[Collected data entries]
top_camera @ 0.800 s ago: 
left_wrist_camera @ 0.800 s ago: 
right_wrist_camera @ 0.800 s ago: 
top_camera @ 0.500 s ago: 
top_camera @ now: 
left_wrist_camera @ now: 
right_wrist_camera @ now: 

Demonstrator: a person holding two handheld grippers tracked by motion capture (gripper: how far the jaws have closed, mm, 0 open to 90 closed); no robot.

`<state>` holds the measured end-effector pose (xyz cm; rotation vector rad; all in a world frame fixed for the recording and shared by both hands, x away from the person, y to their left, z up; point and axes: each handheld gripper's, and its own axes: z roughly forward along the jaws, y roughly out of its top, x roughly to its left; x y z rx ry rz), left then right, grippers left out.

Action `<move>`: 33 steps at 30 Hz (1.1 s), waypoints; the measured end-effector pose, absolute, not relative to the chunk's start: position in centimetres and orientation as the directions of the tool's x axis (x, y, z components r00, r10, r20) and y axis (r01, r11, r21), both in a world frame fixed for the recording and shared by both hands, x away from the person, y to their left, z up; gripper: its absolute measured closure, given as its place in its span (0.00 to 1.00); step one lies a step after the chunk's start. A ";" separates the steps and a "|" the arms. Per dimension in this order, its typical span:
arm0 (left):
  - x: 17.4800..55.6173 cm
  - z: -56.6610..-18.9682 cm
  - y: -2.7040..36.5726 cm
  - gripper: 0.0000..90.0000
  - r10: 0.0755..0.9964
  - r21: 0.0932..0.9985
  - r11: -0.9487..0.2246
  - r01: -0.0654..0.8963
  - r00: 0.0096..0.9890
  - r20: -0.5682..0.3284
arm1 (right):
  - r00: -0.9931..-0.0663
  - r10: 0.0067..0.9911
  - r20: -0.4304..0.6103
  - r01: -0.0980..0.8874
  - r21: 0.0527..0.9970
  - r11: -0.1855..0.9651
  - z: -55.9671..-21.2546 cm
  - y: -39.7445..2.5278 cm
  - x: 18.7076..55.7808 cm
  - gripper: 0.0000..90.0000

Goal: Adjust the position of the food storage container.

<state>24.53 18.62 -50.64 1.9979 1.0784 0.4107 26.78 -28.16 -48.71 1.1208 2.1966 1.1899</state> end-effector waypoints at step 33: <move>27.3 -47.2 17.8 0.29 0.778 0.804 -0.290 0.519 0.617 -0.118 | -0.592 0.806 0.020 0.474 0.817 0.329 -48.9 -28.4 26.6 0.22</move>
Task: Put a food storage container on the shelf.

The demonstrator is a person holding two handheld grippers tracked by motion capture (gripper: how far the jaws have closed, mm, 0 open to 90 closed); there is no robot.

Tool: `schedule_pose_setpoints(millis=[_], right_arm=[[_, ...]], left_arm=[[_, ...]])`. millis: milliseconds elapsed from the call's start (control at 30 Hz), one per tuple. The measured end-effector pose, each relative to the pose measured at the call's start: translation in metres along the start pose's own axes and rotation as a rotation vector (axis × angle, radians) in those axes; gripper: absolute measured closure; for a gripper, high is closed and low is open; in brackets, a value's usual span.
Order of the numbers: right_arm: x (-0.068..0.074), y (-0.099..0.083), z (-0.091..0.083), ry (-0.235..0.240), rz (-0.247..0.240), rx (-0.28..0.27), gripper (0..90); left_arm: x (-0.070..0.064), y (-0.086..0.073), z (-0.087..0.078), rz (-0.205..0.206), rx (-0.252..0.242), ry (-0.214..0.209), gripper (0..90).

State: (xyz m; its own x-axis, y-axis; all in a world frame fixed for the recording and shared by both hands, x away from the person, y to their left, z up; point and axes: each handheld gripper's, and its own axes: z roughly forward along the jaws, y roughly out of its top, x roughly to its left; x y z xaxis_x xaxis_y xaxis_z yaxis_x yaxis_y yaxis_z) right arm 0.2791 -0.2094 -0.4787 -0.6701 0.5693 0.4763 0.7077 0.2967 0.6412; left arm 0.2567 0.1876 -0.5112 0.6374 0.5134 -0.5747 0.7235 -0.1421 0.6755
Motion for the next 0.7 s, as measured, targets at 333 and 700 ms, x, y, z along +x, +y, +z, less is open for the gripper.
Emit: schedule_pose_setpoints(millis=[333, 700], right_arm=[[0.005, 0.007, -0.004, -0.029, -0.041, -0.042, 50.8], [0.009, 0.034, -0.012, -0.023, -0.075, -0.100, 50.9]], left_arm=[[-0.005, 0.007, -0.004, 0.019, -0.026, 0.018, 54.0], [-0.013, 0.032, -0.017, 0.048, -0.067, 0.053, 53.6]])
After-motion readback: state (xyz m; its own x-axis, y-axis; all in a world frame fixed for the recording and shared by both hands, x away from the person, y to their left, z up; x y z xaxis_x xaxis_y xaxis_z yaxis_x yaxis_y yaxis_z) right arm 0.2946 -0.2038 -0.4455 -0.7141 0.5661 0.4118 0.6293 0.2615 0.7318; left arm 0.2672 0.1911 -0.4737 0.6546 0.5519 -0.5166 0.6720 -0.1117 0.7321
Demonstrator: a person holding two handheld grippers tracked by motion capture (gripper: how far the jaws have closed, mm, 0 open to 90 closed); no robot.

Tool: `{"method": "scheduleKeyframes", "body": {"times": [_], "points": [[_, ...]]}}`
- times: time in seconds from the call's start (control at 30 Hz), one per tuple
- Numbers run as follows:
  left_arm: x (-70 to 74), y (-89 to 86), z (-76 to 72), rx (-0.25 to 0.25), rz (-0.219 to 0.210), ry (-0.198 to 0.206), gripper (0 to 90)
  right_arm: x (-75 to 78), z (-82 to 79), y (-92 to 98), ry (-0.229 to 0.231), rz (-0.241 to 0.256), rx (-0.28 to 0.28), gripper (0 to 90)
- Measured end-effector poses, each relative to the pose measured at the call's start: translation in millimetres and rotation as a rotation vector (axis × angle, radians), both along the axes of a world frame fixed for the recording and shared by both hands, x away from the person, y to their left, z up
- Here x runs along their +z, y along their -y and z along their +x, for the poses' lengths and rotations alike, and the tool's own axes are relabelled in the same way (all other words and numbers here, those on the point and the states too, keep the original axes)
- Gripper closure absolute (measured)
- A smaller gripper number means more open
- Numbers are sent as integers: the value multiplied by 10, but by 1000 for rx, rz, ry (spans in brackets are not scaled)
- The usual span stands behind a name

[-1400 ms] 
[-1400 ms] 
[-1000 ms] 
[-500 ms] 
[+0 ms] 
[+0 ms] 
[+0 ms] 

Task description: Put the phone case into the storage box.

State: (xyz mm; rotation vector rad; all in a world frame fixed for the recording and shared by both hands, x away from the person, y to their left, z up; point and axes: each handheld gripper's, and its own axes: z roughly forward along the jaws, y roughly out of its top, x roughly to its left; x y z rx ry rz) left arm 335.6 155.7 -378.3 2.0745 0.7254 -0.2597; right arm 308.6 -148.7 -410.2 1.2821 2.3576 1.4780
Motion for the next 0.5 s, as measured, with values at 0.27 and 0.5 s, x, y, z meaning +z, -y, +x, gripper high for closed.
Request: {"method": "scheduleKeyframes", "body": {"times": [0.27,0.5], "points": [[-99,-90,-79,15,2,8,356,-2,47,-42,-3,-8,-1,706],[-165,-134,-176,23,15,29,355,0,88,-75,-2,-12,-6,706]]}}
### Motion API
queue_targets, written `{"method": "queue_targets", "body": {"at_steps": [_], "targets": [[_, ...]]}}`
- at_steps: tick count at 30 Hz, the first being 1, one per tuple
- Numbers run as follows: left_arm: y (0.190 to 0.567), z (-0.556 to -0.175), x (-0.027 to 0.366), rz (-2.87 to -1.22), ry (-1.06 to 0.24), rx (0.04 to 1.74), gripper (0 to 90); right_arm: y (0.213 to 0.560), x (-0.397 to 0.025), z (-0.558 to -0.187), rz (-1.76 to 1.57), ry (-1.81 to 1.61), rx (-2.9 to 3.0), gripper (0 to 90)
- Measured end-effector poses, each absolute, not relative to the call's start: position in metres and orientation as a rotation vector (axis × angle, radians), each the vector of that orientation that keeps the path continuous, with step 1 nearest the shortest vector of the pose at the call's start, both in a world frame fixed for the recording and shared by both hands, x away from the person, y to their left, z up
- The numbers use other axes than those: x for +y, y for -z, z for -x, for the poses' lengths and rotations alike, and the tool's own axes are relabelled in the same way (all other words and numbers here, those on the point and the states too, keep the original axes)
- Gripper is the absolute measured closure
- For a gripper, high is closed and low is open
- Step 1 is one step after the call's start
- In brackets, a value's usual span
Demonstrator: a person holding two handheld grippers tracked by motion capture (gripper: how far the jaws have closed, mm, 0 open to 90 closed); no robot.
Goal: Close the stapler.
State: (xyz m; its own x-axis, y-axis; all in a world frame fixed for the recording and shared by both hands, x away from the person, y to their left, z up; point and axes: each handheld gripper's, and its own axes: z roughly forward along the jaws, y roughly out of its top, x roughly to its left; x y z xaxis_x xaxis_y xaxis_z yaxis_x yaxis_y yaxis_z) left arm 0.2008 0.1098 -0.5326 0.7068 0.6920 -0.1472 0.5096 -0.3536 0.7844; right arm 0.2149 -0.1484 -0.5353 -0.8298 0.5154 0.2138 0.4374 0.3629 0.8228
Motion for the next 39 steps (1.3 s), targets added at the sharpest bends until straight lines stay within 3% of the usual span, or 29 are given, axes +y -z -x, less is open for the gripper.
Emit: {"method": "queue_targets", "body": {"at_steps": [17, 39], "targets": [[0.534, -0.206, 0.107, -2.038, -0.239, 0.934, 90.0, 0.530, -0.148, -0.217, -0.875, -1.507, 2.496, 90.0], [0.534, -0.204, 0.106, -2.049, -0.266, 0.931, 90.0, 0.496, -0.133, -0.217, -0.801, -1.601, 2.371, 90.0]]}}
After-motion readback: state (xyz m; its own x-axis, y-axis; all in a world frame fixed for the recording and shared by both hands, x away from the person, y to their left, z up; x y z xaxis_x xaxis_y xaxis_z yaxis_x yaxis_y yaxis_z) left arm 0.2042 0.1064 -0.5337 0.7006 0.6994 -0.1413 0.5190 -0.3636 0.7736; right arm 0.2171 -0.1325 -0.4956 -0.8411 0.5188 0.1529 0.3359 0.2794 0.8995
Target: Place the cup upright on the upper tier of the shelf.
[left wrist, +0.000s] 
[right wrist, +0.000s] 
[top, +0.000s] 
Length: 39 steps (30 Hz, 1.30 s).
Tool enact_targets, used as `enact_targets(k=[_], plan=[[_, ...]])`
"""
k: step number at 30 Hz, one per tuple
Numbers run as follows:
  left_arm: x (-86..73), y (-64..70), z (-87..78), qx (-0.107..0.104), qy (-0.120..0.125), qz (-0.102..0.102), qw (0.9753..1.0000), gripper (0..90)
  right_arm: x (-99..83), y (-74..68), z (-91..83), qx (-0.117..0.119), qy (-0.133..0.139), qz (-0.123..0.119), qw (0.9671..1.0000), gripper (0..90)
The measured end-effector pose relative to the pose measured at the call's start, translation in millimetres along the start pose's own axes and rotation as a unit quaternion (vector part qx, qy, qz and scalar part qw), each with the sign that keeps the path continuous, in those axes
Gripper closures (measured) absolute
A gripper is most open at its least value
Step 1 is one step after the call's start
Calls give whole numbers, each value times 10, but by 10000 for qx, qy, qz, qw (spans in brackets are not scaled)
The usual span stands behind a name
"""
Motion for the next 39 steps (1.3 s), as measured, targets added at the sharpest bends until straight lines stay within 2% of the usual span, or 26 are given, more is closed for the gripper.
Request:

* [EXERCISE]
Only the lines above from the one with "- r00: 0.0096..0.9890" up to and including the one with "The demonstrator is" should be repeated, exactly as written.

* [SOLUTION TO THE PROBLEM]
  - r00: 0.0096..0.9890
  - r20: -0.5682..0.3284
arm1 (right):
  - r00: -0.9931..-0.0663
  - r10: 0.0067..0.9911
  - r20: -0.4304..0.6103
  - r01: -0.0980..0.8874
  - r21: 0.0527..0.9970
  - r11: -0.1855..0.9651
  - z: -55.9671..-21.2546 cm
  - y: -39.7445..2.5278 cm
  - x: 18.7076..55.7808 cm
  - gripper: 0.0000..90.0000

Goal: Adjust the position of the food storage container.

<state>24.53 18.62 -50.64 1.9979 1.0784 0.4107 26.78 -28.16 -48.71 1.1208 2.1966 1.1899</state> end-effector waypoints at step 33: <move>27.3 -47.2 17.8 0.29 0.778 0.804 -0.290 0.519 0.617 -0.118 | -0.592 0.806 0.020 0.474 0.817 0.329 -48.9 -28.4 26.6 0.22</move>
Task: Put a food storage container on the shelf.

The demonstrator is a person holding two handheld grippers tracked by motion capture (gripper: how far the jaws have closed, mm, 0 open to 90 closed); there is no robot.

The answer given here is complete.